Engineered alternatives would be required if the foreshore became degraded, with associated capital and operating costs that likely far exceed what is required to keep the foreshore in good health. A foreshore condition assessment, completed in August 2014 by an engineering firm, provides a basis for a long-term master plan for the redevelopment of the foreshore to ensure the shoreline, associated infrastructure, and adjoining development is properly protected from an anticipated sea level rise of about one metre around the Town of Gibsons by the year 2100. This analysis will also provide a basis for long-term stewardship and for formally deeming the foreshore to be an asset within the Town management framework.
Description of Project
The Town of Gibsons is conducting the Coastal Resilience Project in partnership with the Municipal Natural Assets Initiative (MNAI). See the MNAI’s related webpage Managing Natural Assets to Coastal Resilience here.
The two primary objectives of this pilot project are:
- To provide a quantitative assessment of the benefits coastal natural assets can offer for flood and erosion protection from coastal storms in Gibsons;
- To support the development of a modelling tool, called the Coastal Protection Benefits Toolbox (CPBT), for independent use by coastal communities, including Gibsons, that wish to compare alternative natural asset management solutions.

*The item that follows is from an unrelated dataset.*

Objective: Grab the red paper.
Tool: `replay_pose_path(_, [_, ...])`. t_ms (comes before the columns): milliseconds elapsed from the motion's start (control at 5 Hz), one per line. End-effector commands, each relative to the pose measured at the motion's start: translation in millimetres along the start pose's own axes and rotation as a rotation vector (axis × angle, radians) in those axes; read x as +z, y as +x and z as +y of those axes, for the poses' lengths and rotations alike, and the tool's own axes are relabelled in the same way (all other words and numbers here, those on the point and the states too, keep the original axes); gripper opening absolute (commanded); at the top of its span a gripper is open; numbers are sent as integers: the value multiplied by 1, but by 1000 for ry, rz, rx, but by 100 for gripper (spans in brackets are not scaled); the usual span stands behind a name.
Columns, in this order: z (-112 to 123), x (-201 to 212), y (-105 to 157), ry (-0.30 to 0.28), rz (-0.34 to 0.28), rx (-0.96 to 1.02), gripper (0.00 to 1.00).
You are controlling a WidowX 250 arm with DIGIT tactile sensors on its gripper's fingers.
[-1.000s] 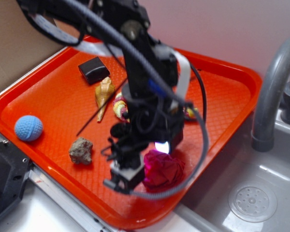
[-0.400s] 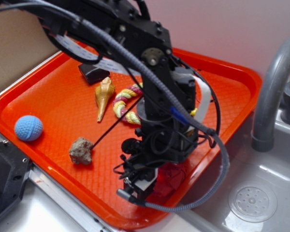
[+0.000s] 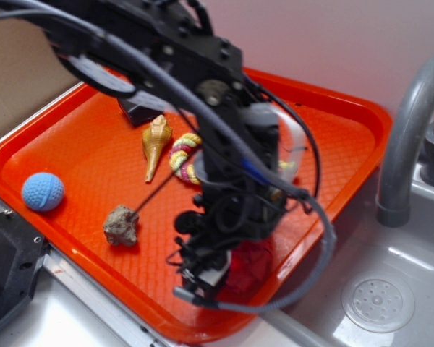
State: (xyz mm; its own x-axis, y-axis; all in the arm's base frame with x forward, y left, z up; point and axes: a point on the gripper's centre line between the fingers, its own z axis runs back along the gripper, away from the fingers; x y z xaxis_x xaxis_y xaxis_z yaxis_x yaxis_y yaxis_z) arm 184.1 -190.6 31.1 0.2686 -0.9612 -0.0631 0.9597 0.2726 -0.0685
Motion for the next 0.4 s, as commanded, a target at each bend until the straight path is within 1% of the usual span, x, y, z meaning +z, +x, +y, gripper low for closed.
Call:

As part of this study, we identified and inventoried coastal natural assets, and examined how these natural assets such as shoreline vegetation, subtidal eelgrass, and beach topography can provide flood and erosion protection under different management scenarios and climate change considerations (e.g., sea level rise).
The four main steps applied include:
- Identification and selection of coastal protection options for modelling
- Specification of sea level rise assumptions and construction of design storms
- Simulation modelling using the Coastal Protection Benefits Toolbox (CPBT)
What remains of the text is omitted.